Mother Is a Verb by Sarah Knott

Mother Is a Verb by Sarah Knott

Author:Sarah Knott
Language: eng
Format: epub
Publisher: Farrar, Straus and Giroux


* * *

I recount choice pointers from all this bookish advice-giving to the dark-haired woman, Sarah, liking her offhand calm and trading my historian’s know-how for her present-day insights. Maybe the babies are just old enough to be trusted not to wake in the early portion of their night, she suggests. Maybe we can slip out and meet halfway between our houses, take her dog out for a three-quarters-of-an-hour walk, taste a sliver of conversation, of our adult selves?

* * *

So much advice dispelled across the centuries. From slim seventeenth-century pickings to mass-market modern books, from paper made of linen and cotton to wood pulp, from medics and then from matrons, the volume of books and commentary is overwhelming. Dwell a little longer among the century-by-century shelves, and further historical patterns appear.

Whatever the century, the preeminent concern about infant care is nursing, feeding, weaning: about milk. Other routine topics are sleep and evacuations. All babies eat, sleep, and shit.

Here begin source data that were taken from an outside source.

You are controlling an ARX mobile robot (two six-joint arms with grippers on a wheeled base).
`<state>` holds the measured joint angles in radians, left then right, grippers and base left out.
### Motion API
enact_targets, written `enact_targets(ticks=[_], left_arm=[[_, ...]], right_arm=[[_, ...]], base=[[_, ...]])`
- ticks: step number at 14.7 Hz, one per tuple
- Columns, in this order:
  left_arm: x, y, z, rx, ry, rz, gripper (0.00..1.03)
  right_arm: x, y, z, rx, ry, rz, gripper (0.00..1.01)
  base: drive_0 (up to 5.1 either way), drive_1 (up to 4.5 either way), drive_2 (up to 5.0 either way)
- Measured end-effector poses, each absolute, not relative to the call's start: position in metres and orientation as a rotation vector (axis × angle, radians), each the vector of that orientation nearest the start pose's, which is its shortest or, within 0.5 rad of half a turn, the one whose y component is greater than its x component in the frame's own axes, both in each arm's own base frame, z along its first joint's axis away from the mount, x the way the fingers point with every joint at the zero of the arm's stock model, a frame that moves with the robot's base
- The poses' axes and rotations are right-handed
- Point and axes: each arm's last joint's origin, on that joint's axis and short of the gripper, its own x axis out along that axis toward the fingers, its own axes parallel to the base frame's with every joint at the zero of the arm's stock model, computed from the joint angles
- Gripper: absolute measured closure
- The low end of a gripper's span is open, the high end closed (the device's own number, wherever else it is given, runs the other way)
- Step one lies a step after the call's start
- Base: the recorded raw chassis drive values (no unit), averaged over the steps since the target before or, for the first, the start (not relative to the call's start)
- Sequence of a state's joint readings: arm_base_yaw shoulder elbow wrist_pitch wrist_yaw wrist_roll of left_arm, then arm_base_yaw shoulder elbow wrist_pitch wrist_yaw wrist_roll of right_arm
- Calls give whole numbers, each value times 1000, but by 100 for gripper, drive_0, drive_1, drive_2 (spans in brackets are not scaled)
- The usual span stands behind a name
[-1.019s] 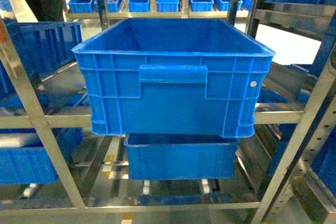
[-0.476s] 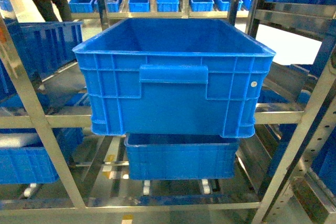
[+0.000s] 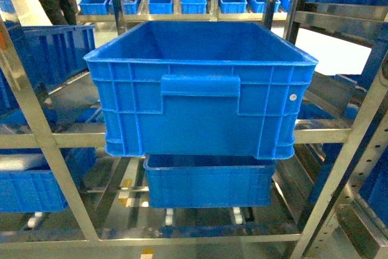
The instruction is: Pick red block from blue box to shelf
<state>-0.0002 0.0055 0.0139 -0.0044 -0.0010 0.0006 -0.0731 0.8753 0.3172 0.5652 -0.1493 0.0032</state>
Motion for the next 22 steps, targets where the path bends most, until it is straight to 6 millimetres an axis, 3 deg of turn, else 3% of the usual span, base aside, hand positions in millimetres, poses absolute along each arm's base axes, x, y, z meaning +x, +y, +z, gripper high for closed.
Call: enact_targets(ticks=[22], left_arm=[[97,0,167,1,-4,1,5]], right_arm=[[187,-9,228,3,-7,76,73]], base=[[0,0,0]])
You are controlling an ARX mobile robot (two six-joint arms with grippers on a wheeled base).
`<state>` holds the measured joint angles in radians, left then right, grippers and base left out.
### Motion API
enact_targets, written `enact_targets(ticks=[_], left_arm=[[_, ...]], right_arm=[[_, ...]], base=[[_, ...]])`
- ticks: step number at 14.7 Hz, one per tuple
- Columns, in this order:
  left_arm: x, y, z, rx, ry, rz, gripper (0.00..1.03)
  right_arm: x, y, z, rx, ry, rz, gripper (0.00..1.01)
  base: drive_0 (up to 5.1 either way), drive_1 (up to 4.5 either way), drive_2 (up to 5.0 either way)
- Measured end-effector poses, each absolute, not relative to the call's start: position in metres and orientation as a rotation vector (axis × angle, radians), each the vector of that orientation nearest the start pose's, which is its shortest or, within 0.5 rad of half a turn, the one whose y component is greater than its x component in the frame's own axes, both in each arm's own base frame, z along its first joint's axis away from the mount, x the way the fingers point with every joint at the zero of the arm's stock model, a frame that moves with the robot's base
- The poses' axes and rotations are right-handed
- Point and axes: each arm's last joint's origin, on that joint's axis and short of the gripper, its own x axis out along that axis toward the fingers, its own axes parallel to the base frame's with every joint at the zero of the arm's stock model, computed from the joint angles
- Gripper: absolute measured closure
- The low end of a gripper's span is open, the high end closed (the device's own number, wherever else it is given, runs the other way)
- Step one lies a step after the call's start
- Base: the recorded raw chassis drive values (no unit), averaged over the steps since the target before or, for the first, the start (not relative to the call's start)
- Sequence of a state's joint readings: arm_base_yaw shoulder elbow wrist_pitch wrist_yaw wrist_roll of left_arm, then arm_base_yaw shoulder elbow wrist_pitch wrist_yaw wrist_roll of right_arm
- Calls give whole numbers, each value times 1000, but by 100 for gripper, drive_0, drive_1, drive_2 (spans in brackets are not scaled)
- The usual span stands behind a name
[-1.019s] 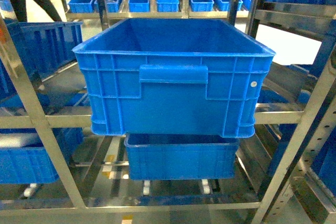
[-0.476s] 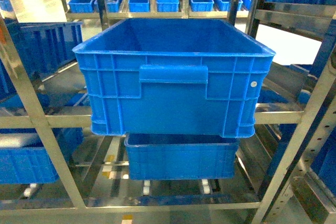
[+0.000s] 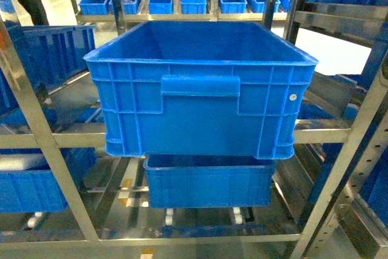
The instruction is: Pick red block from blue box to shelf
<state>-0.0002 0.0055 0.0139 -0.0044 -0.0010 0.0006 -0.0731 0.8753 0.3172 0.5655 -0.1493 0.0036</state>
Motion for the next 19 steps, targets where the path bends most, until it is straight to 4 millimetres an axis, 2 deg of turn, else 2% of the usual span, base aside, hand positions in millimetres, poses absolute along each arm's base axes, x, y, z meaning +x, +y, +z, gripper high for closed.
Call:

Other themes come and go. Themes that disappear: the dangers of colostrum, the merits of the cold bath, and innate infant depravity (still lingering in the 1930s). Themes that arrive: scheduling (especially from the late nineteenth century), tackling bacteria (with the valuable bacteriological insights of that same moment), and burping and winding (an apparent side effect of modern recommendations for solitary sleep, a baby being laid down flat and left alone). The merit of exposure to fresh air comes and goes and comes back.

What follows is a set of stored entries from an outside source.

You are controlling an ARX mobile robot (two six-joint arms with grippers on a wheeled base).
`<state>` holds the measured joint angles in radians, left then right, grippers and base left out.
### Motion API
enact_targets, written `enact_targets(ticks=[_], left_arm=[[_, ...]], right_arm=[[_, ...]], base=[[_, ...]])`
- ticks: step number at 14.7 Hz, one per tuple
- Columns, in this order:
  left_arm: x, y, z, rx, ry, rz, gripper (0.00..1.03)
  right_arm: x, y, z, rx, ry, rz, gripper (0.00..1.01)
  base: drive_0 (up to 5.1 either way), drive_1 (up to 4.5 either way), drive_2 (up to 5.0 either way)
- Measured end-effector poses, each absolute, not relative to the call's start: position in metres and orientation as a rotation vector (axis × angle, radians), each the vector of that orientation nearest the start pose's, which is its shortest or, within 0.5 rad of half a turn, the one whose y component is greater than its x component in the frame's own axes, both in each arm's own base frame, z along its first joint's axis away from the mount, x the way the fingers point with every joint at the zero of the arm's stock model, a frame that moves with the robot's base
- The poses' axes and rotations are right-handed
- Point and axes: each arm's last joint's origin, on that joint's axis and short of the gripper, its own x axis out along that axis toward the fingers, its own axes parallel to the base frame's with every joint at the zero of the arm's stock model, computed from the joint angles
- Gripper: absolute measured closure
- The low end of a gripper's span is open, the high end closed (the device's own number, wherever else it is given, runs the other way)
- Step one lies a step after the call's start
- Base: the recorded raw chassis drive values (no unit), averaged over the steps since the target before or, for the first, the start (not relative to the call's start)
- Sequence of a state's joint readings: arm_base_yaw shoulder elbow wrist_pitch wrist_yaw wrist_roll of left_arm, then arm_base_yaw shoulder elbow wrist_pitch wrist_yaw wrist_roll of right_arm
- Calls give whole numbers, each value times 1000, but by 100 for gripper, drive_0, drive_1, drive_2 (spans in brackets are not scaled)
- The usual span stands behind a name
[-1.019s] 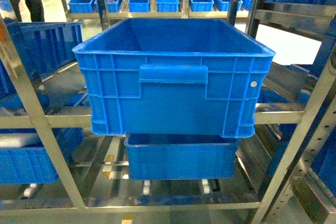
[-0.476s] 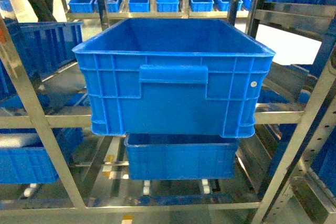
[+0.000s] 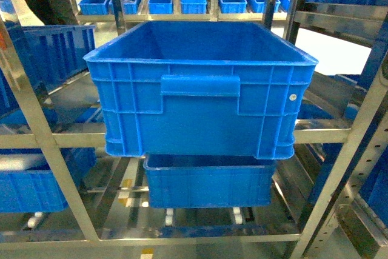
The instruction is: Pick red block from blue box to shelf
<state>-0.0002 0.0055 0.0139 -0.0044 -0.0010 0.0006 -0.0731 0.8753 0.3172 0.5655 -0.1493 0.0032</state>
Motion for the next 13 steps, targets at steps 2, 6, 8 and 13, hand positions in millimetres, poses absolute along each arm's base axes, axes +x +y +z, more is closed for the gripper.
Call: enact_targets(ticks=[2,6,8,13], left_arm=[[97,0,167,1,-4,1,5],[97,0,167,1,-4,1,5],[97,0,167,1,-4,1,5],[97,0,167,1,-4,1,5]], right_arm=[[187,-9,228,2,-7,76,73],[187,-9,228,2,-7,76,73],[187,-9,228,2,-7,76,73],[187,-9,228,2,-7,76,73]], base=[[0,0,0],[0,0,0],[0,0,0],[0,0,0]])
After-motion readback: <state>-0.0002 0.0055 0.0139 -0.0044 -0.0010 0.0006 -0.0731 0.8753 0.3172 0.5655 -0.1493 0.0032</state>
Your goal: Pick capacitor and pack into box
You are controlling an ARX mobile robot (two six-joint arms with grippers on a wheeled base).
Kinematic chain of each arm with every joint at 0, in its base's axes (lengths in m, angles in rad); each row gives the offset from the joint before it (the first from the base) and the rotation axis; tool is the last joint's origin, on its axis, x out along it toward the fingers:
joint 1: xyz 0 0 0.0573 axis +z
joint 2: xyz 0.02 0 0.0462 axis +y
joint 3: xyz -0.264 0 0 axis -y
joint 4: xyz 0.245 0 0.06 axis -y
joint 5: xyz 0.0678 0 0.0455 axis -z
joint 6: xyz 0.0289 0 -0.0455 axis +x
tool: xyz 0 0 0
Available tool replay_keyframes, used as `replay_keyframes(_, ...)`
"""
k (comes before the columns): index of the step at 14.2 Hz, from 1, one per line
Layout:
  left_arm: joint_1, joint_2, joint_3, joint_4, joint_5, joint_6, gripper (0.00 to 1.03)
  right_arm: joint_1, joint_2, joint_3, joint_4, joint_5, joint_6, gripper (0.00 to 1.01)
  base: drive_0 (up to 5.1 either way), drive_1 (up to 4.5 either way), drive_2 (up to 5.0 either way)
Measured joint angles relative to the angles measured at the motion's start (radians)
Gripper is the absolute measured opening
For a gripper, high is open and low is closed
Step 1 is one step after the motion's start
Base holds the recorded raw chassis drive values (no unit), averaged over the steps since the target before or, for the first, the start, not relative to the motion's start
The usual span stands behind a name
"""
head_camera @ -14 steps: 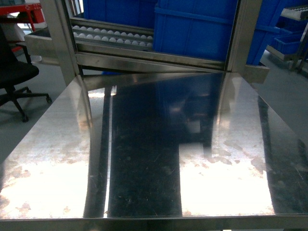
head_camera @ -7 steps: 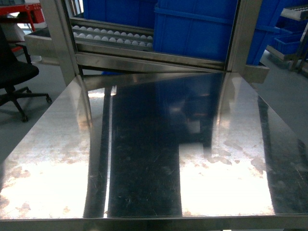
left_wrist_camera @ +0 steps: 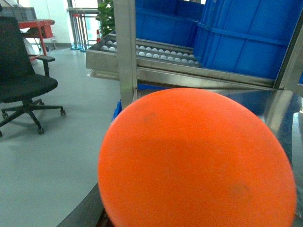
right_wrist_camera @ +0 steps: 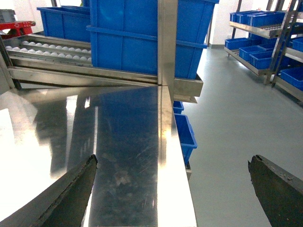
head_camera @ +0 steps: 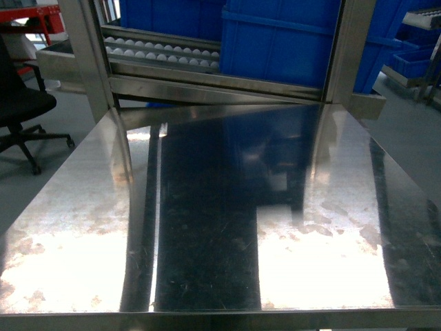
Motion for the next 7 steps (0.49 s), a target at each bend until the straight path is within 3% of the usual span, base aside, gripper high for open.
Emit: replay_keyframes(7,0.000,0.000,0.000,0.000,0.000,0.000,0.44,0.000,0.000,0.000,0.000,0.000,0.000,0.98,0.0,0.00,0.0)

Formal medicine has a constant voice across the centuries. Other fine-grained bodies of knowledge and disciplinary subfields—some directly related to medicine and some not—impose on the guides across time. The list across the shelves runs: midwifery, philosophy, phrenology, anatomy and physiology, psychology, pediatrics, eugenics, dietetics, behaviorism, psychoanalysis, anthropology, neuroscience. For a hundred years, phrenology studied the human mind from the assumption that different parts of the brain were correlated with different mental powers. Pediatrics emerged as a distinctive and steadfast branch of medicine in the mid-nineteenth century. Eugenics in the late nineteenth and early twentieth centuries studied how to produce fine offspring and men of supposed “high type” and later disappeared on being discredited as a racist pseudoscience. Behaviorism interpreted infant psychology from babies’ observable responses to their environment. Psychoanalysis offered new models of infant development and such concepts as neurosis or oral gratification.

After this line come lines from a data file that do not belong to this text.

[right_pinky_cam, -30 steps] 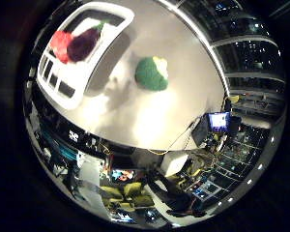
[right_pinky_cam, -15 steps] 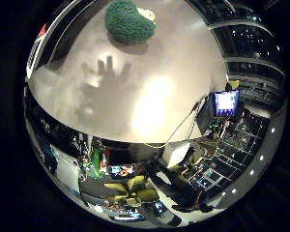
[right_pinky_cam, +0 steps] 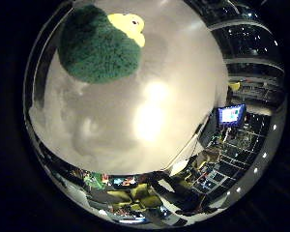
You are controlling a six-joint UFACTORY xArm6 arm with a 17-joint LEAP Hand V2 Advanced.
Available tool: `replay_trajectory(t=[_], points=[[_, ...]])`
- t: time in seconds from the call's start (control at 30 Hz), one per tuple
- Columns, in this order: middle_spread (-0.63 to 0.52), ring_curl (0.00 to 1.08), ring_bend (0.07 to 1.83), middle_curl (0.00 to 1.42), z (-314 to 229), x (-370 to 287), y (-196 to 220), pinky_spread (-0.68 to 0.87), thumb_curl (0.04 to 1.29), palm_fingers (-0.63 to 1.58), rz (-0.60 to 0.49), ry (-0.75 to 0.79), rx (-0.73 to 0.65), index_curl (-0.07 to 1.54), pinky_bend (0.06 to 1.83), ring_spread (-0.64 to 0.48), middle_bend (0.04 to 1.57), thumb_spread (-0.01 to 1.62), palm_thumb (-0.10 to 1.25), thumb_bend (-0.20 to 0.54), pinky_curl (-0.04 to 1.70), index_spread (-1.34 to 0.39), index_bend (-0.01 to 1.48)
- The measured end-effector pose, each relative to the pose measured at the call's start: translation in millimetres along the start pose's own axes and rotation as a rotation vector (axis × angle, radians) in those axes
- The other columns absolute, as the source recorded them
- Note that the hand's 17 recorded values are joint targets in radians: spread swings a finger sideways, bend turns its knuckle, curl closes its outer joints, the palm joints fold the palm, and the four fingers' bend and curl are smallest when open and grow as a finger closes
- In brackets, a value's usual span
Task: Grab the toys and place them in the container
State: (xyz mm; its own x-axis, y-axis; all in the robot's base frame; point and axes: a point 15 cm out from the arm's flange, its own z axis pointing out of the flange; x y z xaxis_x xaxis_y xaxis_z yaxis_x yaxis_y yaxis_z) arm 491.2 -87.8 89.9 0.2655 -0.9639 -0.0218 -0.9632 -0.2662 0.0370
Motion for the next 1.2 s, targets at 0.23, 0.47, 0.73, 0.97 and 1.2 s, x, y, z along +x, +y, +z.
replay_trajectory(t=[0.23,0.47,0.73,0.97,1.2], points=[[-0.21,0.38,0.78,0.43,16.0,36.8,-22.0,-0.18,0.37,1.11,0.05,0.037,0.074,0.23,0.72,-0.21,0.53,0.98,0.82,-0.018,0.37,-0.43,0.17],[-0.21,0.53,1.05,0.61,-5.1,89.5,-16.2,-0.36,0.39,1.37,0.075,0.102,0.151,0.51,1.0,-0.25,0.97,0.95,0.84,-0.025,0.53,-0.41,0.72],[-0.15,0.63,1.29,0.69,-85.9,160.1,22.4,-0.27,0.43,1.25,0.148,0.189,0.248,0.69,1.22,-0.22,1.22,0.96,0.82,-0.023,0.72,-0.26,1.12],[-0.12,0.65,1.39,0.69,-157.4,157.0,62.1,-0.21,0.46,1.18,0.164,0.196,0.256,0.71,1.25,-0.19,1.31,0.96,0.82,-0.025,0.89,-0.2,1.21],[-0.11,0.65,1.42,0.67,-205.8,106.0,84.9,-0.18,0.47,1.16,0.149,0.151,0.277,0.7,1.19,-0.19,1.34,0.97,0.81,-0.024,1.05,-0.19,1.24]])
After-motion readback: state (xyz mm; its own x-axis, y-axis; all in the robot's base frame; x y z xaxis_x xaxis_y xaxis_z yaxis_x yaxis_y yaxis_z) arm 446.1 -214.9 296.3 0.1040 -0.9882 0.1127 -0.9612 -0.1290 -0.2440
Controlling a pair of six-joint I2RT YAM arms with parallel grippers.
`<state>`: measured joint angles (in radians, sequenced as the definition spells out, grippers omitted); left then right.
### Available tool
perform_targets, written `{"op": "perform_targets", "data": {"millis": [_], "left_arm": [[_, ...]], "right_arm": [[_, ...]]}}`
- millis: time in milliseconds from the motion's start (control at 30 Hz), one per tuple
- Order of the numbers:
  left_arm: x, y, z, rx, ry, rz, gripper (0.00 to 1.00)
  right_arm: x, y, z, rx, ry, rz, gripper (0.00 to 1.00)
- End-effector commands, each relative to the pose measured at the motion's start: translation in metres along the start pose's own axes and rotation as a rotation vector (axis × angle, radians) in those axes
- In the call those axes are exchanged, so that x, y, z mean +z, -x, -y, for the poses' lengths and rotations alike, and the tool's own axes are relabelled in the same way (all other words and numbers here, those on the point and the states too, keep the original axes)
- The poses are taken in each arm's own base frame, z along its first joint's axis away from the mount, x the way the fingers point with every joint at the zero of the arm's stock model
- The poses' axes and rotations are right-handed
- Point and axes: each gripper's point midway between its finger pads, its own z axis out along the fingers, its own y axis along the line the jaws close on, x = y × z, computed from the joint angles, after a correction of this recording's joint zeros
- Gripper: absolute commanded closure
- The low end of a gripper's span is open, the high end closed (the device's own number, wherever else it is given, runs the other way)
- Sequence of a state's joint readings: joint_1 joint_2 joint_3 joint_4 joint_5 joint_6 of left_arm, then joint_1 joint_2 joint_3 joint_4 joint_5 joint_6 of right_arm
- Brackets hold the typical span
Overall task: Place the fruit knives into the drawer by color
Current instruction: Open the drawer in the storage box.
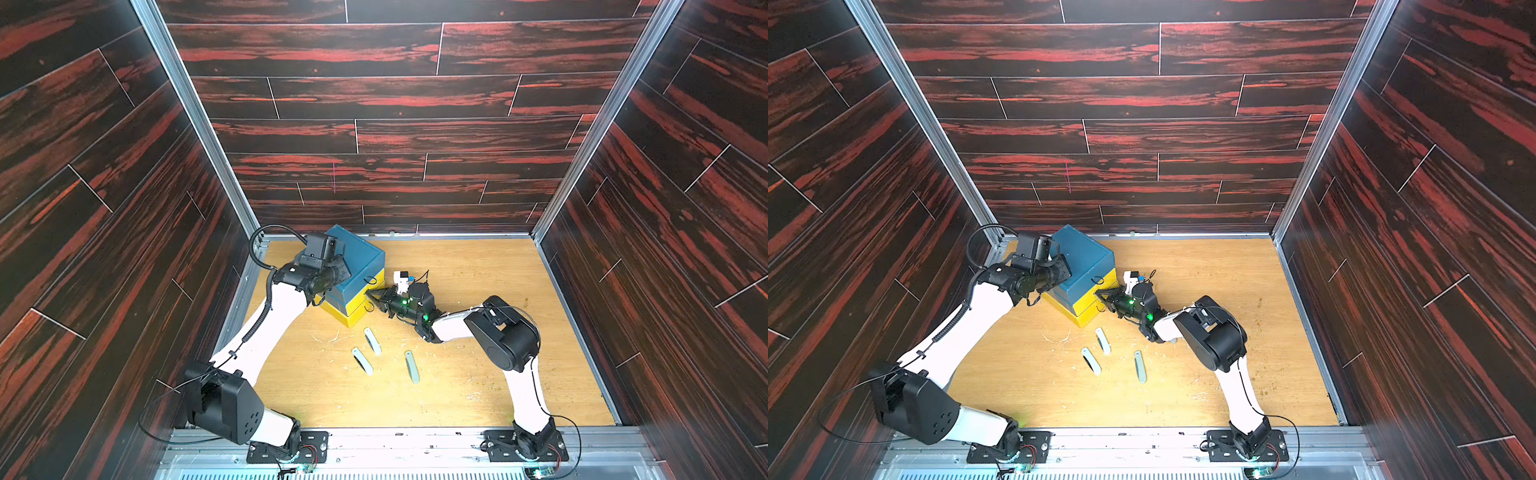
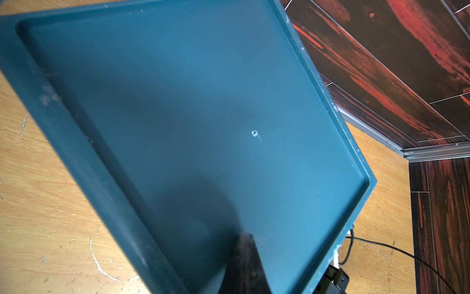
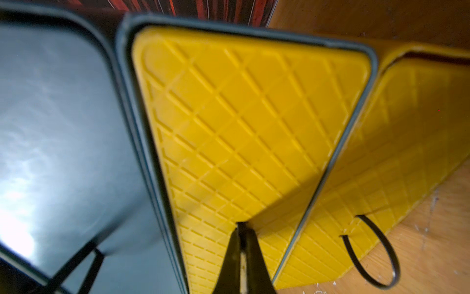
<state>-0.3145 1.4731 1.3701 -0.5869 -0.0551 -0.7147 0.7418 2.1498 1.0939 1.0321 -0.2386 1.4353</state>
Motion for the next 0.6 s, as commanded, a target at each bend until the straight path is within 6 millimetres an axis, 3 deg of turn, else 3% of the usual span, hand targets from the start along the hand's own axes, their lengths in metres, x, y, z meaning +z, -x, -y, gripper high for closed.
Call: {"op": "perform_targets", "data": {"millis": [0, 333, 567], "left_arm": [[0.008, -0.018, -0.017, 0.020, 0.082, -0.077, 1.00], [0.010, -0.014, -0.015, 0.017, 0.079, -0.063, 1.00], [0.008, -0.012, -0.015, 0.017, 0.076, -0.058, 1.00]], "right_arm": [[-0.007, 0.000, -0.013, -0.045, 0.002, 0.013, 1.00], [-0.028, -0.003, -0.011, -0.060, -0.043, 0.004, 1.00], [-0.058, -0.007, -0.001, -0.061, -0.090, -0.008, 1.00]]}}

Each of these disciplines asked different questions and tried out different answers. Eighteenth-century philosophy: If the mind is a blank slate, how should an infant be raised and educated? Nineteenth-century eugenics: What tendencies exist in the stock from which the baby comes, and how can the white master race be protected? Twentieth-century anthropology: What are the different infant-care practices of people like the!Kung of the Kalahari Desert or the Yequana of the Amazon, and how do they compare with Western modes of care? Often, both the discipline and the underlying questions exist between the lines. Only the answers—the telling a person “how to”—appear innocently in the text.